(Stored items)

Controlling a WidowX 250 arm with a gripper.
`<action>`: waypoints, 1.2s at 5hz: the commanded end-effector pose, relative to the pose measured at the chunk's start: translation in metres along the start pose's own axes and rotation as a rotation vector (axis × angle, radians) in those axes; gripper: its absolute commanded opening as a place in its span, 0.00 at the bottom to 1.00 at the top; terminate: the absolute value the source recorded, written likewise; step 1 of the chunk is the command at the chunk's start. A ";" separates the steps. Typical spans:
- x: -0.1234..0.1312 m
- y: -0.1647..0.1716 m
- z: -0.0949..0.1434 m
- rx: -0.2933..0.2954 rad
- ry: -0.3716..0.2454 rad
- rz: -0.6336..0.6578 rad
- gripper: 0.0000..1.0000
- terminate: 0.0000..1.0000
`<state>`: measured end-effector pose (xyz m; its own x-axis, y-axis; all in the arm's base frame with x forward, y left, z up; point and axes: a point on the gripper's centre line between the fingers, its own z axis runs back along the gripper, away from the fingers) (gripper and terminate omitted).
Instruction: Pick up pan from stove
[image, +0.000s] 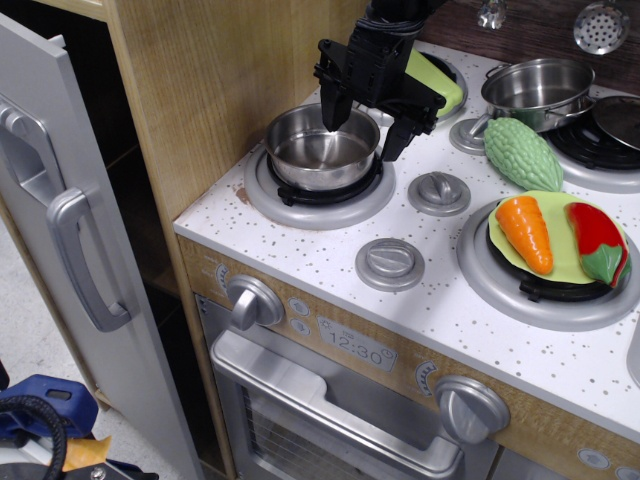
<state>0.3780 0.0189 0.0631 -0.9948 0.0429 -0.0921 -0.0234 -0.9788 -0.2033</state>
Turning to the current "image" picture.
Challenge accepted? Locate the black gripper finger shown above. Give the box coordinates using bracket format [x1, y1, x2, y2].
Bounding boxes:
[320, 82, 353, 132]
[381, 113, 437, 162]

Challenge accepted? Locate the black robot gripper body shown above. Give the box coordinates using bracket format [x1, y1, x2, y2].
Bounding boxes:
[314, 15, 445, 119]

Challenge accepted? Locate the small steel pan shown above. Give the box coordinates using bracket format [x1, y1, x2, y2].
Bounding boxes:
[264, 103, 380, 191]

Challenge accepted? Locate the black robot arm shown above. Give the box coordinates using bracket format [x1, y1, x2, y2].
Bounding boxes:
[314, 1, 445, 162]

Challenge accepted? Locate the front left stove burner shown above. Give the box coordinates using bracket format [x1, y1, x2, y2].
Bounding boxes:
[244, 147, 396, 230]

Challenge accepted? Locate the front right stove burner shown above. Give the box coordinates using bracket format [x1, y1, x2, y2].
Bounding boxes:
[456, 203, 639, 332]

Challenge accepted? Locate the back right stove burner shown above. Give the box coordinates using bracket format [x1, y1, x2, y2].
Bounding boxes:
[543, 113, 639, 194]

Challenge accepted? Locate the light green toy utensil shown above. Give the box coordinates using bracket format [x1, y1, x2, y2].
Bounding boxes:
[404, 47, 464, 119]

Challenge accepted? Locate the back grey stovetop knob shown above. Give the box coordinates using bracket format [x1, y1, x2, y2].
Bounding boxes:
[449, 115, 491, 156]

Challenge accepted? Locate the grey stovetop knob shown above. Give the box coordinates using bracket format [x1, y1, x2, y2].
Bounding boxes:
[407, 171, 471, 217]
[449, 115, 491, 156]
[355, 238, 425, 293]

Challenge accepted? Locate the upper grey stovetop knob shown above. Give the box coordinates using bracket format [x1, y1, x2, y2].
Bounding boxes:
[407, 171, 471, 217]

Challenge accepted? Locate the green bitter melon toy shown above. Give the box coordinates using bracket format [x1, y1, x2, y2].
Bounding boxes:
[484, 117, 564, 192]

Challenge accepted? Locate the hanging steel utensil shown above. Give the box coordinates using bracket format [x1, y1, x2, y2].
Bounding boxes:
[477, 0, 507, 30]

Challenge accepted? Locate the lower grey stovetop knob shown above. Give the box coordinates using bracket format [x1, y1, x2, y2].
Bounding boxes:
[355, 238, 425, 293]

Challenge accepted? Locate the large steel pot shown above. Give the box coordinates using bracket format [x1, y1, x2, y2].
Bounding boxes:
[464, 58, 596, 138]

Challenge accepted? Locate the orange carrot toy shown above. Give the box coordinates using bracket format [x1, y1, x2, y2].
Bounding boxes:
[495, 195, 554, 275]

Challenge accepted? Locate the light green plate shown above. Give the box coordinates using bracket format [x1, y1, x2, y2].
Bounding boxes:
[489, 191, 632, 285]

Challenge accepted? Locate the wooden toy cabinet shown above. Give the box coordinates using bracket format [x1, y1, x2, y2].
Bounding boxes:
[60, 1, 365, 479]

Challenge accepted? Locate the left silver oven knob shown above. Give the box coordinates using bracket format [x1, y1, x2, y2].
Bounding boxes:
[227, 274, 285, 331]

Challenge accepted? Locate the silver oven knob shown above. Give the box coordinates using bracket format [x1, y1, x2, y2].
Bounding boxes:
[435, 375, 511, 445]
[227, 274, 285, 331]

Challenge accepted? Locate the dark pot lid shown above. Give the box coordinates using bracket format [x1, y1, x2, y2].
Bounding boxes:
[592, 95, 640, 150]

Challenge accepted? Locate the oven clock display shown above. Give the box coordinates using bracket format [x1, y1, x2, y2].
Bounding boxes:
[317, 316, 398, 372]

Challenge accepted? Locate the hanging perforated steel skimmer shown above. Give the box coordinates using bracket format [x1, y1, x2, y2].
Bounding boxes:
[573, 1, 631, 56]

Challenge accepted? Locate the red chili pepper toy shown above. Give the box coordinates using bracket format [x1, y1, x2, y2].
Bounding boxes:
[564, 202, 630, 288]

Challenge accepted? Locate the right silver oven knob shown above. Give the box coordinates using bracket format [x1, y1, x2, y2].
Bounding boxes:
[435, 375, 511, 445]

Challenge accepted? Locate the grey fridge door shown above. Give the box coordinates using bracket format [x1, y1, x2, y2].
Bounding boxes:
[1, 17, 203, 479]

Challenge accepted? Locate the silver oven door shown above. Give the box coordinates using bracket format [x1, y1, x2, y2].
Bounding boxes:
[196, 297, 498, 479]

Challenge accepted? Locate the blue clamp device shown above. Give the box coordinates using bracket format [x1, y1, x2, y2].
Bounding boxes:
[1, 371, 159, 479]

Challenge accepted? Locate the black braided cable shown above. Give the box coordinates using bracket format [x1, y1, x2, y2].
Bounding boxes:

→ REQUIRED WORK:
Quote the records above exactly, from the first line through the line containing "- terminate: 0.0000..1.0000", and nothing more.

→ EXERCISE OUTPUT:
Controlling a WidowX 250 arm with a gripper.
`<action>`: waypoints, 1.2s at 5hz: the commanded end-effector pose, relative to the pose measured at the chunk's start: translation in metres along the start pose's own axes and rotation as a rotation vector (axis × angle, radians) in those axes; gripper: its absolute commanded opening as a place in its span, 0.00 at the bottom to 1.00 at the top; terminate: the absolute value the source recorded, written likewise; step 1 of the chunk is the command at the chunk's start. A ";" separates the steps. Typical spans:
- x: -0.1234..0.1312 m
- y: -0.1647..0.1716 m
- z: -0.0949..0.1434 m
- rx: -0.2933..0.2954 rad
- ry: -0.3716..0.2454 rad
- rz: -0.6336..0.6578 rad
- gripper: 0.0000..1.0000
- terminate: 0.0000..1.0000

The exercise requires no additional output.